== Data below ==
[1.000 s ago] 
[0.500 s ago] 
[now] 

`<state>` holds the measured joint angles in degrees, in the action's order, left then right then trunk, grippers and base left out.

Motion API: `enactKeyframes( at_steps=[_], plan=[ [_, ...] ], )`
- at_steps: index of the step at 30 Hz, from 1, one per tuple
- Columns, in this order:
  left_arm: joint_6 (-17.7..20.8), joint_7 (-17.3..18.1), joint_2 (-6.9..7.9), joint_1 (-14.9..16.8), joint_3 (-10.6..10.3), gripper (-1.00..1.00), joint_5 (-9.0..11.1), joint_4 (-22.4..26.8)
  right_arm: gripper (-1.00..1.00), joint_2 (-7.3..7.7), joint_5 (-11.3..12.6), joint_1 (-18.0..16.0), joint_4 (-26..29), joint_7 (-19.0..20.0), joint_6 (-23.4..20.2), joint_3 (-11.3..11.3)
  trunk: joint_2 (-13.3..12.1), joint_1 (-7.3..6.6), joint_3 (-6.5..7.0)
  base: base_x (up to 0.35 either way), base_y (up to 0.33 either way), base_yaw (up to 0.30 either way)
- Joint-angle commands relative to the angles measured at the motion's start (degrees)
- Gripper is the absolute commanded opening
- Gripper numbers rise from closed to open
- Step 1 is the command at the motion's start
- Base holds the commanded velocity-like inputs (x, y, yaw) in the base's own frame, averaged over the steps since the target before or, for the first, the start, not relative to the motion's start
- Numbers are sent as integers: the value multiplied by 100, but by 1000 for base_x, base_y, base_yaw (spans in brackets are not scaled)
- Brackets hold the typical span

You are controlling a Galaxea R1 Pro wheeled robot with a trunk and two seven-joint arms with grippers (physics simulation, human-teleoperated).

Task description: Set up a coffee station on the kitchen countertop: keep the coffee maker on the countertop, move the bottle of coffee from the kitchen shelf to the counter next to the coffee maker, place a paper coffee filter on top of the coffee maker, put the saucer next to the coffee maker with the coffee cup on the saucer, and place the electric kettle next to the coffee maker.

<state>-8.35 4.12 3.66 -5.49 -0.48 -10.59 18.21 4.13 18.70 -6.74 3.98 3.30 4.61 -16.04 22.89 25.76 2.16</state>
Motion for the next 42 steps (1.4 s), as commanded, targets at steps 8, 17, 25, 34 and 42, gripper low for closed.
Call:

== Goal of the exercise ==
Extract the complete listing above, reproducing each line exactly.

== Written answer ==
[1.000 s ago] 
[0.500 s ago] 
[now] 

`<state>` holds the measured joint angles in degrees, in the action's order, left then right then trunk, grippers and base left out.

Motion API: `enactKeyframes( at_steps=[_], plan=[ [_, ...] ], )`
- at_steps: index of the step at 30 Hz, from 1, one per tuple
- Columns, in this order:
  left_arm: joint_6 (-17.7..20.8), joint_7 (-17.3..18.1), joint_2 (-6.9..7.9), joint_1 (-14.9..16.8), joint_3 (-10.6..10.3), gripper (-1.00..1.00), joint_5 (-9.0..11.1), joint_4 (-22.4..26.8)
  right_arm: gripper (-1.00..1.00), joint_2 (-7.3..7.7), joint_5 (-11.3..12.6), joint_1 (-18.0..16.0), joint_4 (-26..29), joint_7 (-19.0..20.0), joint_6 (-23.4..20.2), joint_3 (-11.3..11.3)
  trunk: joint_2 (-13.3..12.1), joint_1 (-7.3..6.6), joint_3 (-6.5..7.0)
  base: base_x (up to 0.35 either way), base_y (up to 0.33 either way), base_yaw (up to 0.30 either way)
- Joint-angle commands relative to the angles measured at the motion's start (degrees)
- Gripper is the absolute commanded opening
- Gripper numbers rise from closed to open
- Step 1 is the command at the motion's start
- Base holds the commanded velocity-like inputs (x, y, yaw) in the base's own frame, averaged over the steps since the target before or, for the first, the start, not relative to the motion's start
- Numbers are sent as integers: the value multiplied by 100, but by 1000 for base_x, base_y, base_yaw (spans in brackets are not scaled)
- Brackets hold the typical span

You are controlling a Galaxea R1 Pro wheeled robot with a trunk and two seven-joint arms with grippers (physics simulation, human-teleoperated).

Task description: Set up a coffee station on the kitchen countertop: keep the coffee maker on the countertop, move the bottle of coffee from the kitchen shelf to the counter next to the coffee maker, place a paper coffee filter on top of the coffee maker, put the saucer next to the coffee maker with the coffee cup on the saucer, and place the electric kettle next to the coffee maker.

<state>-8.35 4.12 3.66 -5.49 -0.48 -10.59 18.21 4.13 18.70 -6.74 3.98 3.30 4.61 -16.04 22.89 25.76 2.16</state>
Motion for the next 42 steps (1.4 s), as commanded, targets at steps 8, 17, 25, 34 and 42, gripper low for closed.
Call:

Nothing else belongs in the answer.